THE INPUT
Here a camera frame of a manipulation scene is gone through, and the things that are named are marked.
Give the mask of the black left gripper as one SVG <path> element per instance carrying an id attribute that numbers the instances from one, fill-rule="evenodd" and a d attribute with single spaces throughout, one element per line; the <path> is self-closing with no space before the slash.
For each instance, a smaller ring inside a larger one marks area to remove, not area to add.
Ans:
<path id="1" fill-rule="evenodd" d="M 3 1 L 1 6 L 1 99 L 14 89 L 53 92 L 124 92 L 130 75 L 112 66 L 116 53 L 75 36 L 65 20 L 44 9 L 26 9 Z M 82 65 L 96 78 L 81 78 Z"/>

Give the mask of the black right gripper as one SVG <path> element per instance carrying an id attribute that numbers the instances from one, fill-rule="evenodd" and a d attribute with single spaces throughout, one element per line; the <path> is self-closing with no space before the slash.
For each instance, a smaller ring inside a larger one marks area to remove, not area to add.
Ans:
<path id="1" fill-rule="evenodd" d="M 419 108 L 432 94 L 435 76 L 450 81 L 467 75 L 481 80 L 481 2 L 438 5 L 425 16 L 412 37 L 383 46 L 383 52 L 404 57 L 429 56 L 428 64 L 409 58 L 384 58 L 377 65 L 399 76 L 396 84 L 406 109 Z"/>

EXERCISE GOAL
Reproduce each entry above exactly, keeping every character.

PROBLEM SOLUTION
Here a camera frame of a manipulation scene is gone through, and the things that are named are marked.
Give the mask of the black left gripper as one SVG <path> element per instance carrying an id attribute that numbers the instances from one, fill-rule="evenodd" and a d attribute with single spaces throughout, one element per line; the <path> is self-closing with no space before the slash.
For each instance, a smaller ring inside a larger one marks area to remove, not area to add.
Ans:
<path id="1" fill-rule="evenodd" d="M 3 1 L 1 6 L 1 99 L 14 89 L 53 92 L 124 92 L 130 75 L 112 66 L 116 53 L 75 36 L 65 20 L 44 9 L 26 9 Z M 82 65 L 96 78 L 81 78 Z"/>

Give the mask of the black right gripper as one SVG <path> element per instance carrying an id attribute that numbers the instances from one, fill-rule="evenodd" and a d attribute with single spaces throughout, one element per line; the <path> is self-closing with no space before the slash.
For each instance, a smaller ring inside a larger one marks area to remove, not area to add.
Ans:
<path id="1" fill-rule="evenodd" d="M 419 108 L 432 94 L 435 76 L 450 81 L 467 75 L 481 80 L 481 2 L 438 5 L 425 16 L 412 37 L 383 46 L 383 52 L 404 57 L 429 56 L 428 64 L 409 58 L 384 58 L 377 65 L 399 76 L 396 84 L 406 109 Z"/>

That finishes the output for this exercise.